If you want to go deeper on why label-reading apps that only score one bottle at a time miss most real skincare problems, my breakdown of whether Yuka is actually accurate covers the same gap from the scoring-app side.
FAQ
What is the 1% rule in skincare?
Ingredients present at more than 1% concentration in a cosmetic product must be listed in descending order of weight on the INCI list. Ingredients at 1% or less can be listed in any order, typically toward the end. This is required by FDA and EU cosmetics labeling regulations.
How do I find the 1% line on a product label?
Look for a marker ingredient that is almost always used at or below 1%. The most reliable marker is phenoxyethanol (a common preservative regulated at a maximum of 1% in the EU). Anything listed before phenoxyethanol is at greater than 1%. Anything listed after is at 1% or less.
Does the 1% rule mean ingredients below the line don't work?

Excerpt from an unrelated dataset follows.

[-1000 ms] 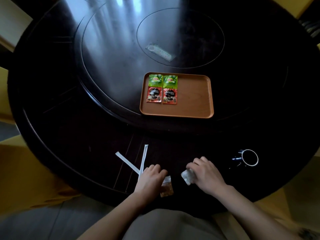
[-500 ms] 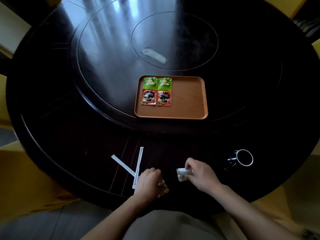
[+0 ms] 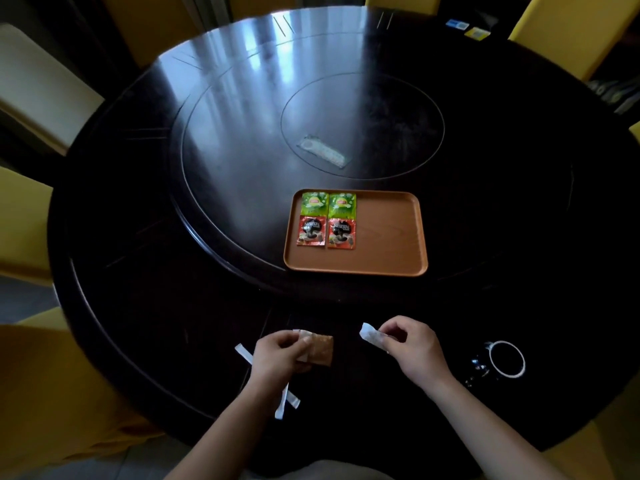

No. Many actives are most effective below 1% concentration. Retinol, salicylic acid, adenosine, low-molecular-weight hyaluronic acid, and bakuchiol are commonly formulated under 1% and still perform well. The 1% rule tells you about concentration tier, not about whether an ingredient is doing anything.
Is fairy dusting illegal?
No. As long as the ingredient is genuinely in the formula in any amount, it's legal to list it on the front of the package. The 1% rule is a tool for consumers to detect fairy dusting, not a regulation against it.
Why doesn't the FDA require concentration disclosure?
Cosmetics in the US are not regulated as strictly as drugs. The FDA requires the ingredient list and order, but not concentrations, except for over-the-counter active ingredients in products classified as drugs (like sunscreen actives or salicylic acid in acne products). Concentrations are considered formulation trade secrets.
Where can I see exact concentrations of skincare products?
Some brands publish full concentrations (The Ordinary, Paula's Choice, Inkey List, and a number of K-beauty brands). For most other products, you have to estimate from the INCI list using the 1% rule and marker ingredients.
Does the 1% rule apply outside skincare?
Yes. It applies to all cosmetics under FDA and EU rules: makeup, hair care, body care, and so on. It doesn't apply to drugs, food, or supplements, which have separate disclosure requirements.
The bottom line
The 1% rule is one of the few real labeling tools consumers have. Used carefully, it tells you whether the ingredients on the front of the box are present in meaningful concentrations or just along for the marketing ride. Used mechanically, it writes off products that legitimately use efficient actives below 1%.
Use it as a screening tool, not a verdict. Pair it with whatever published concentration data you can find. And remember that even a perfectly concentrated product still has to fit into your routine without conflicting with everything else on your shelf. That part is upstream of any single label.